# Mouse killed all her babies



## MoodyMouse (Aug 9, 2014)

My mouse gave birth to 8 babies. Slowly she are them one by one until she just had 3 left. These 3 thrived well and grew fur and got chubby until on day 14 she are them. They were just due to open their eyes and were starting to escape the nest and roll about. Why would she do this? I added cat kibble to her diet for protein, kept food and water topped up and she was in a safe environment with 3 other female who diligently helped her with her litter as she was the dominant female. It's very sad and the ones left were beautiful blue pied babies, one boy and two girls and I planned on keeping all 3. Is this normal behaviour?


----------



## SarahY (Nov 6, 2008)

Sorry to read this, you must be very disappointed. Unfortunately, like people, some mice are just not naturally good parents.
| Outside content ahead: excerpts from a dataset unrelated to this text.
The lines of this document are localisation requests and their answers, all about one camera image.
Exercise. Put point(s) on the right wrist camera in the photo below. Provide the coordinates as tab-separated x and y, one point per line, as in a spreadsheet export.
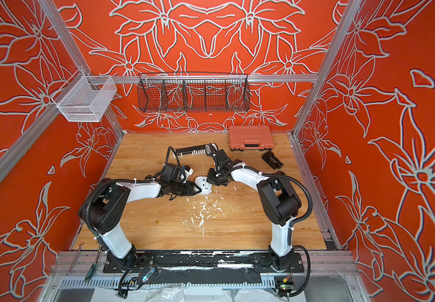
219	156

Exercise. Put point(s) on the white alarm device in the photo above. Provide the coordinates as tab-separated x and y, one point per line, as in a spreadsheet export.
202	186

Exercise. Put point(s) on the green handled screwdriver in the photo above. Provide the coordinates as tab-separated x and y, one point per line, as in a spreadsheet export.
92	269

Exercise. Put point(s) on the black white hand tool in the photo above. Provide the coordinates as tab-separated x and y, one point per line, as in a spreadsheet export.
194	151

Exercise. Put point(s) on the black wire wall basket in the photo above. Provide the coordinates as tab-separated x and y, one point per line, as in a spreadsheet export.
193	93

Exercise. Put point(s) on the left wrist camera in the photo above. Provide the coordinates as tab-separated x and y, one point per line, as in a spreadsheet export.
172	172

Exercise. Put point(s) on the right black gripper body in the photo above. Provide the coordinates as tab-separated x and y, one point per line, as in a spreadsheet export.
218	176

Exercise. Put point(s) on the white wire mesh basket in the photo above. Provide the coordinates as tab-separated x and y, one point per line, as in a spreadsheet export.
83	100

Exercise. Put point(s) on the red plastic tool case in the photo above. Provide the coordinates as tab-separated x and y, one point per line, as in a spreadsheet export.
250	137

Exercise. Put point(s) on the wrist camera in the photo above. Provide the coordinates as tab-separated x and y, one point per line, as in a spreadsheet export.
219	156
172	172

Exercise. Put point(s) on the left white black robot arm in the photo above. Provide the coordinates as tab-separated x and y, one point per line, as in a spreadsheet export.
103	209

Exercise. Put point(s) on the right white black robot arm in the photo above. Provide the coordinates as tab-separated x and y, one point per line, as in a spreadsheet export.
285	201

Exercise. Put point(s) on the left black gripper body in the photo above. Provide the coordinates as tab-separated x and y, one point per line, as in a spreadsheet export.
181	189

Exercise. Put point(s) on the small black holder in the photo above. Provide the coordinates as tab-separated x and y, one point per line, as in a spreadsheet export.
272	161

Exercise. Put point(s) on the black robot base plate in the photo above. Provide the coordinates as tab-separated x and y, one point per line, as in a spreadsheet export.
256	260
There could have been any number of reasons she did this, but it doesn't sound like there was anything you could have done. Try breeding her again but maybe put her on her own. If she does it a second time she's no good for breeding.


----------



## SarahC (Oct 3, 2008)

did you see her do it?If you have the space it's better for does to litter alone,they don't need assistance rearing young and co habiting does pose a significant risk.Unless you saw her actually kill them and not just eating a dead one I'd suspect the other two.


----------